CANADA FX DEBT-C$ falls below 70 U.S. cents for first time since May 2003

(Updates prices)
    * Canadian dollar last at C$1.4257, or 70.14 U.S. cents
    * Currency hit a fresh 12-year low at C$1.4316 or 69.85 U.S.
    * Bond prices higher across the maturity curve

    By Fergal Smith and Alastair Sharp
    TORONTO, Jan 12 (Reuters) - The Canadian dollar on Tuesday
weakened below 70 U.S. cents for the first time since May 2003
as a slump in oil prices extended to $30 a barrel and traders
increased their bets that the Bank of Canada will cut interest
rates this month.
    The last time the Canadian dollar traded below that
psychological threshold, U.S. crude oil prices were also
trading below $30 a barrel, near the start of a bull run that
would hit a record high above $147 a barrel by July 2008.
    This time around there is little hope oil prices will
rebound anytime soon, with global production vastly outpacing
demand and concern growing about weakening in No. 2 consumer
China's economy. 
    Oil fell briefly below $30 a barrel, extending a relentless
selloff that has wiped almost 20 percent off prices this year.
    "We went up there (in U.S. dollar terms) very quickly," said
David Bradley, director of foreign exchange trading at
Scotiabank, "basically because of the meltdown in oil."
    The Canadian dollar ended at C$1.4257 to the greenback, or
70.14 U.S. cents, weaker than the Bank of Canada's official
close from Monday of C$1.4223, or 70.31 U.S. cents. 

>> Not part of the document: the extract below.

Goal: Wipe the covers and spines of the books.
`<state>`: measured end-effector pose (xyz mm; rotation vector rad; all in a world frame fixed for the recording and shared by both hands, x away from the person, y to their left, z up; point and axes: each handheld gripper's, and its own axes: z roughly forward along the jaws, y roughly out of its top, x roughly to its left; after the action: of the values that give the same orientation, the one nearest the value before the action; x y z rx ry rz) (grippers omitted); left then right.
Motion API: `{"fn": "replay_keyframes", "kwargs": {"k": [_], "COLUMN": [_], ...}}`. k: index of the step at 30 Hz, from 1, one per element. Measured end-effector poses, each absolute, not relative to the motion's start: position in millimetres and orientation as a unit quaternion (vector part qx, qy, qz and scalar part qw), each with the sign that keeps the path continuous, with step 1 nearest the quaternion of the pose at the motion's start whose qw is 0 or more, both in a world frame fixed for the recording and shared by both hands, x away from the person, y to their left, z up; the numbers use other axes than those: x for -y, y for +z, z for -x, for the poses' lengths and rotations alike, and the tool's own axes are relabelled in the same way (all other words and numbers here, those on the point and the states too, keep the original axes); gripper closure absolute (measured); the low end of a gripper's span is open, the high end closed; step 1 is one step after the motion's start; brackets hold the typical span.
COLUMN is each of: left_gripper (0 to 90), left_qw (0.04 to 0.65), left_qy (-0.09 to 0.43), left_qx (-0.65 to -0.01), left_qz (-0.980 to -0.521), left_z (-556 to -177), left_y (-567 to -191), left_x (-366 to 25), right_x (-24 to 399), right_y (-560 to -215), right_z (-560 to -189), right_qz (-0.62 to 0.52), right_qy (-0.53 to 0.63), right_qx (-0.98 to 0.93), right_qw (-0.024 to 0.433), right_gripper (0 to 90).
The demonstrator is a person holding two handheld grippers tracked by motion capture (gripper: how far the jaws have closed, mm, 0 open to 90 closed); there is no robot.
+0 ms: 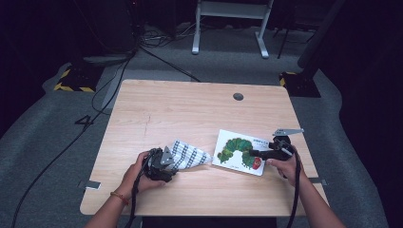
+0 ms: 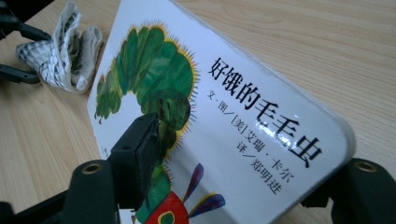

    At one point it hit C$1.4316, or 69.85 U.S. cents, its
weakest since April 2003.
    The sustained weakness in the price of oil, a major Canadian
export, increases pressure on Canada's central bank to act.
    "People are calling for the Bank of Canada to cut rates at
the next meeting," said Scotiabank's Bradley.
    The central bank's next interest rate announcement is on
Jan. 20. The market has implied an almost one-in-three perceived
chance of a cut, up from roughly one in five a week ago, and has
fully discounted a rate cut by mid year. 
    Speculation that the Bank of Canada will take further action
after cutting rates twice in 2015 is also adding pressure on the
currency, especially as the Federal Reserve has starting to
raise U.S. rates. 
    A Jan. 7 speech by Governor Stephen Poloz left investors
doubtful he would cut Canada's benchmark rate this month.
    But the Bank of Canada's quarterly Business Outlook Survey
has since revealed deterioration in sentiment. 
    Canadian government bond prices were higher across the
maturity curve, with the two-year price up 10
Canadian cents to yield 0.341 percent and the benchmark 10-year
 rising 57 Canadian cents to yield 1.262 percent.